- **TO DO**
Pictures stay out; print the rest of the listing below exactly as it stands.
═════ RECORDED INFORMATION ═════
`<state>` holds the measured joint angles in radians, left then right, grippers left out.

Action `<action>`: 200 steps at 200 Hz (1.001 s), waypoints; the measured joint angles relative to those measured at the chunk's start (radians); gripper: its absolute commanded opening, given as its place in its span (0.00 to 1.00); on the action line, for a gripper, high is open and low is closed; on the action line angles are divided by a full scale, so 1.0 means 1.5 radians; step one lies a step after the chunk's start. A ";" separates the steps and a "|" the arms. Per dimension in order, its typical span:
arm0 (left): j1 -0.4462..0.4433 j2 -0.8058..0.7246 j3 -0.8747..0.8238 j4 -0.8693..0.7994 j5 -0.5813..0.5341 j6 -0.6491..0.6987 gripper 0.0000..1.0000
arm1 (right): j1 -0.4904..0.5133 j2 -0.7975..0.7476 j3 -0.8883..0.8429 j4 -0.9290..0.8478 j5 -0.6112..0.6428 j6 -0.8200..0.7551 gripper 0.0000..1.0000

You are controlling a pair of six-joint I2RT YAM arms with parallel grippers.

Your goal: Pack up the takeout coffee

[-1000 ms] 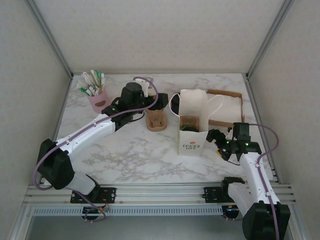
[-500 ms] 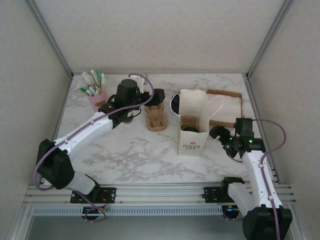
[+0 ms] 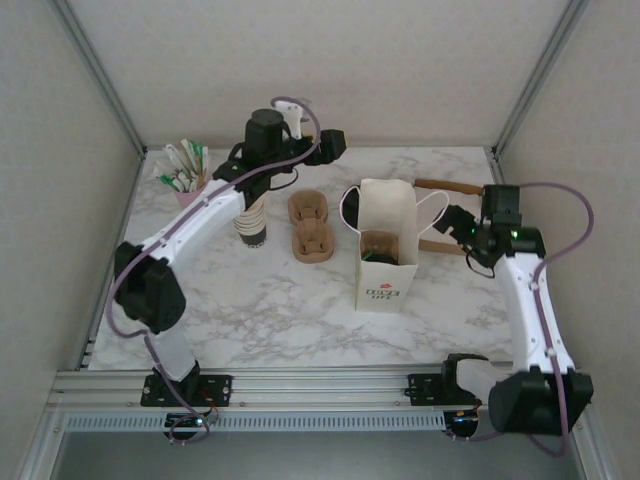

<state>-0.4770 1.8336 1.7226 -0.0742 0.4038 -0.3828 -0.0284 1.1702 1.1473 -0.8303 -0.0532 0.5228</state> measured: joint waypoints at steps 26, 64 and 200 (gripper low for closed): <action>0.009 0.082 0.063 -0.032 0.033 0.000 1.00 | -0.001 0.101 0.063 0.011 -0.002 -0.037 0.82; 0.011 0.173 0.136 -0.066 0.068 0.001 1.00 | -0.002 0.244 0.163 0.009 0.006 -0.084 0.70; 0.011 0.244 0.207 -0.094 0.106 0.009 1.00 | -0.003 0.628 0.428 -0.076 0.060 -0.160 0.58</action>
<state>-0.4610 2.2002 2.0327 -0.2146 0.5625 -0.3698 -0.0330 2.1120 1.7893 -0.9436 0.0368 0.2825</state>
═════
- **REPLY TO THE TASK**
`<state>` holds the measured joint angles in radians, left then right, grippers left out.

Action `<action>`: 200 steps at 200 Hz (1.001 s), waypoints; the measured joint angles relative to those measured at the chunk's start (radians); gripper: its absolute commanded opening, given as its place in its span (0.00 to 1.00); on the action line, for a gripper, high is open and low is closed; on the action line angles are divided by a full scale, so 1.0 means 1.5 radians; step one lies a step after the chunk's start. A ";" separates the steps and a "|" the arms. Per dimension in order, its typical span:
arm0 (left): j1 -0.4462..0.4433 j2 -0.8058..0.7246 j3 -0.8747..0.8238 j4 -0.8693..0.7994 j5 -0.5813..0.5341 j6 -0.6491..0.6987 gripper 0.0000..1.0000
arm1 (right): j1 -0.4904..0.5133 j2 -0.7975..0.7476 j3 -0.8883..0.8429 j4 -0.9290..0.8478 j5 -0.6112..0.6428 j6 -0.8200..0.7551 gripper 0.0000..1.0000

You are controlling a pair of six-joint I2RT YAM arms with parallel grippers.

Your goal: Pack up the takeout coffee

[-1000 ms] 
[-500 ms] 
[+0 ms] 

<state>-0.4770 1.8336 1.7226 -0.0742 0.4038 -0.3828 -0.0284 1.1702 1.1473 -0.8303 -0.0532 0.5228</state> measured: joint waypoints at steps 26, 64 and 200 (gripper low for closed): <action>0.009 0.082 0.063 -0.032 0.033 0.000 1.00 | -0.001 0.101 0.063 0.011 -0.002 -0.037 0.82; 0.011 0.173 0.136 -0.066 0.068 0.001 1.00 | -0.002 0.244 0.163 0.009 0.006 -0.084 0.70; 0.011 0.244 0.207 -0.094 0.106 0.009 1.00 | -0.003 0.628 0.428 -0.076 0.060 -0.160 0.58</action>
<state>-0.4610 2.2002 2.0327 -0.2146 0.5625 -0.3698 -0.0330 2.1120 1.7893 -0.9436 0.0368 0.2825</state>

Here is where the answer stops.